Credential resolver — resolve secrets from env vars, Key Vault, files, or raw values.

Supports URI-style credential references so that connection strings and secrets are never hard-coded:

  • env://VARIABLE_NAME — read from environment variable
  • kv://vault-name/secret-name — read from Azure Key Vault (requires azure-identity + azure-keyvault-secrets)
  • file:///path/to/secret.txt — read from a local file (first line, stripped)
  • Any other value — passed through as-is (raw)

Usage::

from sqllocks_spindle.fabric.credentials import CredentialResolver

resolver = CredentialResolver()
conn_str = resolver.resolve("env://SPINDLE_SQL_CONNECTION")
secret   = resolver.resolve("kv://my-vault/my-secret")
raw      = resolver.resolve("Server=localhost;Database=db")

Classes

CredentialResolver

Resolve credential references into concrete secret values.

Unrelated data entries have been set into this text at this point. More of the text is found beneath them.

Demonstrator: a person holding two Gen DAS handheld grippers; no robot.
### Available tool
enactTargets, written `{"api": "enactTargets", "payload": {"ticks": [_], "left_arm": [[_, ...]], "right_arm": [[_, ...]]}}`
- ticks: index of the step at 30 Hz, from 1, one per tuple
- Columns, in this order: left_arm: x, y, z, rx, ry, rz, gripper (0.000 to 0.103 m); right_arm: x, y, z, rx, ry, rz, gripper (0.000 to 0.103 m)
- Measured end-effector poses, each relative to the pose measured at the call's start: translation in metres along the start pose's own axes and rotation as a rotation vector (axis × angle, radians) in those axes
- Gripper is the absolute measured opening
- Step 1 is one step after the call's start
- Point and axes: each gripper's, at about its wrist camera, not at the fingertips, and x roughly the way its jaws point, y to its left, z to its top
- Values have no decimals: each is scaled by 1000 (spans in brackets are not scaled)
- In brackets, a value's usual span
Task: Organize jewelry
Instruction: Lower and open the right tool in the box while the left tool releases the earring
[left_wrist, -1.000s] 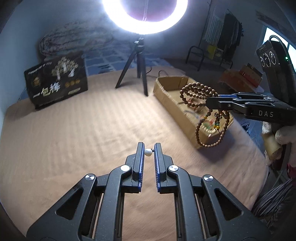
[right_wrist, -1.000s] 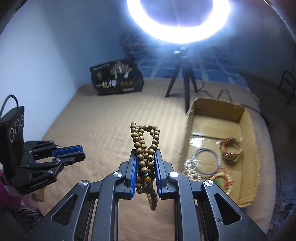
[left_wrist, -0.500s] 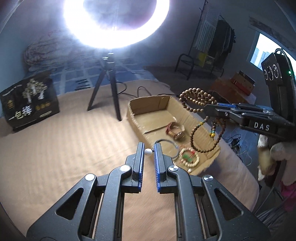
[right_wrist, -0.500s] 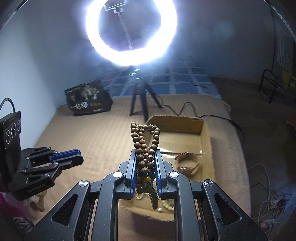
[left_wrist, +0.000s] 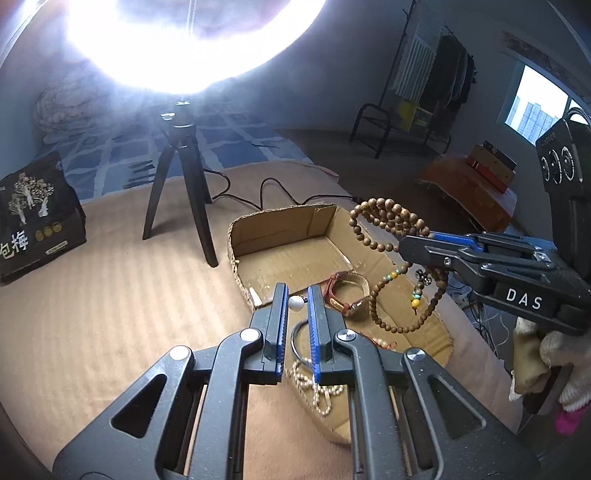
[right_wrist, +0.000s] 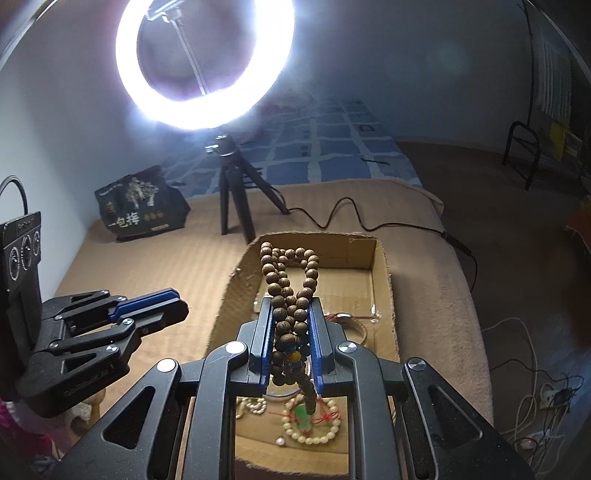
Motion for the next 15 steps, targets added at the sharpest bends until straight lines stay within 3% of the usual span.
{"api": "enactTargets", "payload": {"ticks": [15], "left_arm": [[38, 0, 4, -4, 35, 6, 9]], "right_arm": [[33, -16, -1, 34, 32, -11, 15]]}}
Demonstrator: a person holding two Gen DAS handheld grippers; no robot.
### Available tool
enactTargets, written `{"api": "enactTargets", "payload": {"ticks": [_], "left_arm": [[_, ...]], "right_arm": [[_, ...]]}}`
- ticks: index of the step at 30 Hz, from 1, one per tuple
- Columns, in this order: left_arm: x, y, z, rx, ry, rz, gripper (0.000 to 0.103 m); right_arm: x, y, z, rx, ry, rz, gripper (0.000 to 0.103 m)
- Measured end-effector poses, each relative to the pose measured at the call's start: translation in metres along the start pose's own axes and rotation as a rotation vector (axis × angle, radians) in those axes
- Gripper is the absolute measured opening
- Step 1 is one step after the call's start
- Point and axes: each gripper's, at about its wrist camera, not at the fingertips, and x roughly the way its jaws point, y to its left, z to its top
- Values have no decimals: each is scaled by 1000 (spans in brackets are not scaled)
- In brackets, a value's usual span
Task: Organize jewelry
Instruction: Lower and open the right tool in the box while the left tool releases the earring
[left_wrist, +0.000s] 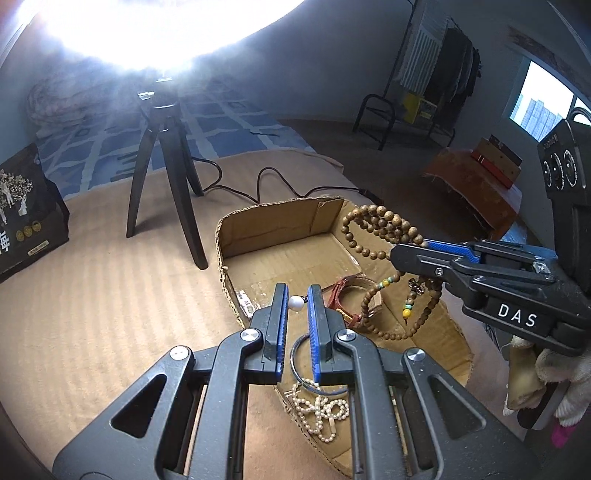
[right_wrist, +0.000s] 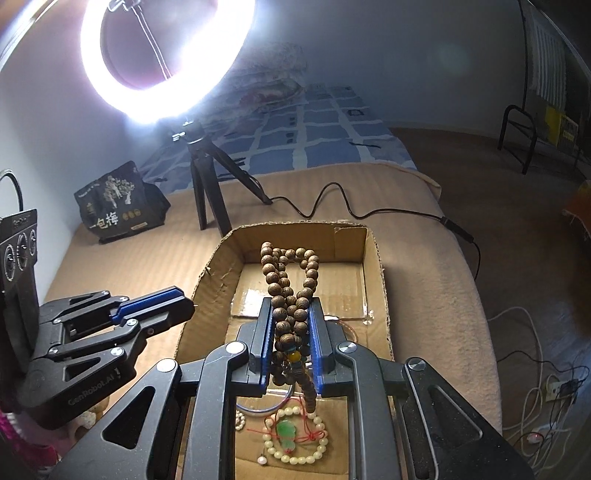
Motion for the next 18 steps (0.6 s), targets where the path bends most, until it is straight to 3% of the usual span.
{"api": "enactTargets", "payload": {"ticks": [18], "left_arm": [[4, 3, 3, -16, 13, 24, 9]], "right_arm": [[10, -4, -1, 25, 17, -19, 16]]}}
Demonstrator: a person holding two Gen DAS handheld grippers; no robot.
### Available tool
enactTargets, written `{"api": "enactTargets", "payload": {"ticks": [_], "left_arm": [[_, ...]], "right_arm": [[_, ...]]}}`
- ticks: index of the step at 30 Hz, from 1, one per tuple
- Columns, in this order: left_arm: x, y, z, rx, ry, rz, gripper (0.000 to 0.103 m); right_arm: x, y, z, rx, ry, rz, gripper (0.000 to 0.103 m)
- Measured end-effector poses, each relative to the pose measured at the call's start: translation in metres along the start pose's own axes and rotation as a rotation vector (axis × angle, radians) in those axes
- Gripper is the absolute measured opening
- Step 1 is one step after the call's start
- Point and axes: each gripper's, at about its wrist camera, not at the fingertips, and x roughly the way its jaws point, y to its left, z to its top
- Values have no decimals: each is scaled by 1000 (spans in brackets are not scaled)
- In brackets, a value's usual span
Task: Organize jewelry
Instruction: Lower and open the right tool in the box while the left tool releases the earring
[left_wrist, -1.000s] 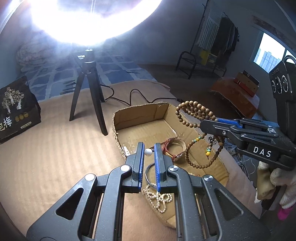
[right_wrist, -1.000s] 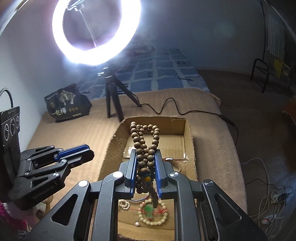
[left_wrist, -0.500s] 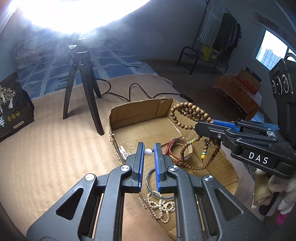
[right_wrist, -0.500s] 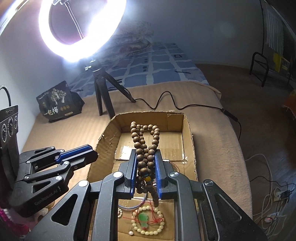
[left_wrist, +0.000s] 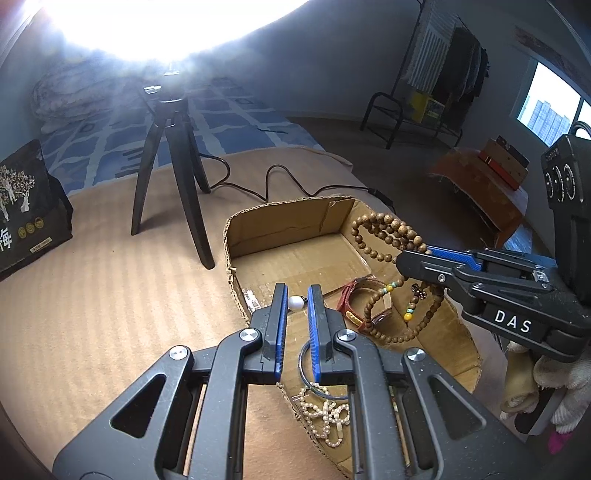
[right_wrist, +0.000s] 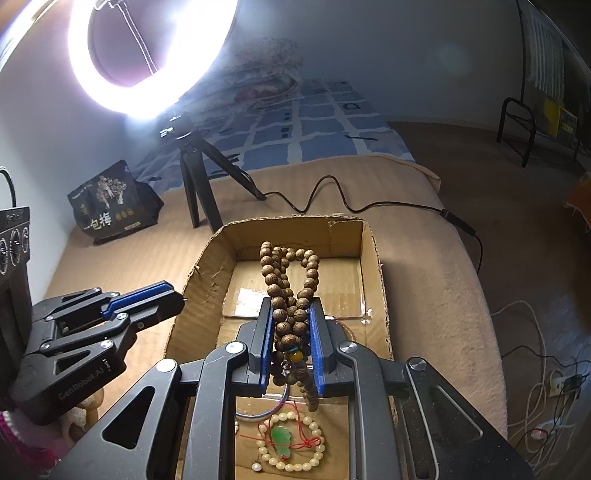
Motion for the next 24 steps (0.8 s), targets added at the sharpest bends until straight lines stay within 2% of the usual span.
{"api": "enactTargets", "payload": {"ticks": [2, 3, 4, 5, 6, 7, 16, 24], "left_arm": [[0, -1, 0, 3, 6, 8, 9], [1, -1, 0, 3, 9, 8, 15], [1, -1, 0, 3, 11, 10, 29], [0, -2, 0, 2, 8, 15, 38], [-2, -2, -1, 1, -6, 23, 51], [-4, -2, -1, -2, -18, 25, 57], [-13, -2, -2, -7, -18, 34, 57], [-37, -5, -4, -6, -35, 43, 57]], "right_arm": [[-1, -2, 1, 13, 1, -17, 20], [-1, -3, 1, 18, 1, -24, 29], [-2, -4, 1, 24, 1, -30, 39], [-3, -4, 1, 29, -2, -35, 44], [-4, -5, 2, 31, -7, -39, 46], [-4, -6, 2, 32, -9, -43, 46], [-14, -6, 2, 38, -11, -75, 47], [-35, 6, 0, 15, -33, -86, 48]]}}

The resolver supports four URI schemes:

  • env://VAR — environment variable lookup
  • kv://vault/secret — Azure Key Vault lookup (lazy import)
  • file:///path — read secret from a local file
  • Anything else — returned verbatim (raw passthrough)

Parameters:

Name Type Description Default
cache bool

If True (default), resolved values are cached for the lifetime of the resolver instance so that repeated lookups (especially Key Vault) are fast.

True
Methods:
resolve(ref)

Resolve a credential reference to its concrete value.

Parameters:

Name Type Description Default
ref str

A credential URI (env://, kv://, file://) or a raw value string.

required

Returns:

Type Description
str

The resolved secret string.

Raises:

Type Description
CredentialError

If the reference cannot be resolved.

clear_cache()

Clear all cached credential values.

CredentialError

Bases: Exception

Raised when a credential reference cannot be resolved.